The string "gripper" may appear on lines of the entries below; report how many such lines there are, and only that.

[PROVIDED MATERIAL — start]

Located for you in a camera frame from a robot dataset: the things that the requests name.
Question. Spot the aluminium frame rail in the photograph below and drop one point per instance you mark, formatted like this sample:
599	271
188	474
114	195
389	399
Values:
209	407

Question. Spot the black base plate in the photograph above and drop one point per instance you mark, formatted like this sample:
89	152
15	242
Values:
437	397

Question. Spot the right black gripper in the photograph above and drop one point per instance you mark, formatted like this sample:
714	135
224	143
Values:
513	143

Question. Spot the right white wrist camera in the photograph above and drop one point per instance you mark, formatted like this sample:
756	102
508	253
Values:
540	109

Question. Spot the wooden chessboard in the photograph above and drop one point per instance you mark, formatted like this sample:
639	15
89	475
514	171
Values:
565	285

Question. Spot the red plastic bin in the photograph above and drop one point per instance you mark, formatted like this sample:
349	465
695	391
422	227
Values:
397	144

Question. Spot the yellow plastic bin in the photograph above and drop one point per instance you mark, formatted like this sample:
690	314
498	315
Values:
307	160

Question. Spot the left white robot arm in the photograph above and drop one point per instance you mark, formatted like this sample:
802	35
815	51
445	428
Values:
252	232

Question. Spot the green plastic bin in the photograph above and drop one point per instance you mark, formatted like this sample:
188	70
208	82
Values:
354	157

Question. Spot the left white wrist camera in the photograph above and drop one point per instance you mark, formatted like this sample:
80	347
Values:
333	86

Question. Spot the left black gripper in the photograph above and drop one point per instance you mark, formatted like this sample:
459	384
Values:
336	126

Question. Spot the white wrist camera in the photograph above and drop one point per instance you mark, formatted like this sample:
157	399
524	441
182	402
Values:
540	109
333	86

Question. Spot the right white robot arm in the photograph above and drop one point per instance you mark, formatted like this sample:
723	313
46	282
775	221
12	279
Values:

[PROVIDED MATERIAL — finish]

● **REPLY TO THE EXERCISE**
2